OGSA-DAI Introductory Practical 1: A Simple Workflow

OGSA-DAI is a middleware product that allows data resources, such as relational or XML databases, to be accessed via web services. An OGSA-DAI web service allows data to be queried, updated, transformed and delivered. OGSA-DAI web services can be used to provide web services that offer data integration services to clients.

This tutorial will introduce you to using OGSA-DAI to access Files and Databases.

This OGSA-DAI tutorial has multiple aims:

    * to show how OGSA-DAI enables easy access to remote data resources (where direct access to the data may not be possible).
    * to show how to use the OGSA-DAI client toolkit to access a data source and perform multiple actions on the data before retrieving the results.

The OGSA-DAI client toolkit comes with several pre-built tools and the first part of this tutorial will make use of these tools before focussing on using the API for the toolkit. We will be using an OGSA-DAI server running on tc07.nesc.ed.ac.uk. These have version 3.0 installed .

You can download the files you need from here.


1. Setup the Environment


Using GSI-SSH, connect to the machine tc07.nesc.ed.ac.uk on the training cluster. There should be a Java GSISSH client on your desktop. Just double click the icon, then select open, and enter the machine name.

Next we need to setup the environment we will be using. This command sets up the environment for Java, Globus 4.0.5 which contains the OGSA-DAI implementation, and the environment variables for Globus.

module load java ogsadai_wsrf


2. Testing OGSA-DAI


These next few commands will test your OGSA-DAI environment.

We will be using the XMLDB client, this is a simple command-line client for listing collections and resources in XMLDB data resources and running XPath queries and displaying the results.
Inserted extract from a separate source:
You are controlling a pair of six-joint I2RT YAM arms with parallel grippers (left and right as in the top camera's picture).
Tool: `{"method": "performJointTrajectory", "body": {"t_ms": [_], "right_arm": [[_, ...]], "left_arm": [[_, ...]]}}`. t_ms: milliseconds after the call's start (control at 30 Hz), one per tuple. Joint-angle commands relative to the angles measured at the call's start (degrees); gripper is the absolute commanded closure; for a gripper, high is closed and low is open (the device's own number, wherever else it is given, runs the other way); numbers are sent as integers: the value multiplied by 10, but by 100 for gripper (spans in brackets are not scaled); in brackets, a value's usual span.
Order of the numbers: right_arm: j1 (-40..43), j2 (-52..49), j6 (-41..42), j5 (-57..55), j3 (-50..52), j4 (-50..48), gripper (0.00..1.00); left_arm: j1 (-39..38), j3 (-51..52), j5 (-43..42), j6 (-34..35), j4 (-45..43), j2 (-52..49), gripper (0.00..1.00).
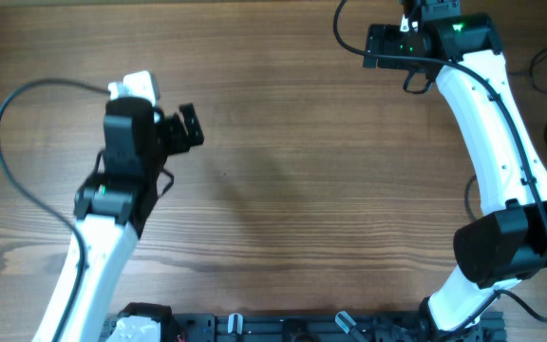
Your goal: Untangle cables
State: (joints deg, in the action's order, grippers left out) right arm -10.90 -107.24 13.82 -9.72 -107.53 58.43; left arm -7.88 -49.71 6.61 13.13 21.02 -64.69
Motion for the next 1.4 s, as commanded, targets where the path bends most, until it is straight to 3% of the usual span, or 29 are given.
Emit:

The first command executes the ListResources method, which provides interfaces to OGSA-DAI WSRF-compliant data services. It returns a list of the IDs of the data service resources currently known to this service, in particular we are after the data resource ID, SwissProt_Resource. The -u command provides the Services base URL, where OGSA-DAI sits listening on.

java uk.org.ogsadai.client.toolkit.example.XMLDBClient -u http://tc07.nesc.ed.ac.uk:8080/wsrf/services/dai -c listResources -d SwissProt_Resource

You should get the following output.

[jlyons@tc07 practical]$ java uk.org.ogsadai.client.toolkit.example.XMLDBClient -u http://tc07.nesc.ed.ac.uk:8080/wsrf/services/dai -c listResources -d SwissProt_Resource

DRER ID: DataRequestExecutionResource

Data Resource ID: SwissProt_Resource

Base Services URL: http://tc07.nesc.ed.ac.uk:8080/wsrf/services/dai

Command: listResources

DRER ID: DataRequestExecutionResource

Data Resource ID: SwissProt_Resource

Base Services URL: http://tc07.nesc.ed.ac.uk:8080/wsrf/services/dai

Command: listResources

uk.org.ogsadai.resource.request.status.COMPLETED

shortenedSprot_50000.xml

Next we will execute a SQL query on the SwissProt_Resource data resource. SwissProt_Resource is a read-only relational resource using the postgresql server on another machine on the training cluster.

The -q command contains the simple SQL query, which in this case just lists all the entries from the Table SwissProt with id less than 10.

This command should be types all on one line.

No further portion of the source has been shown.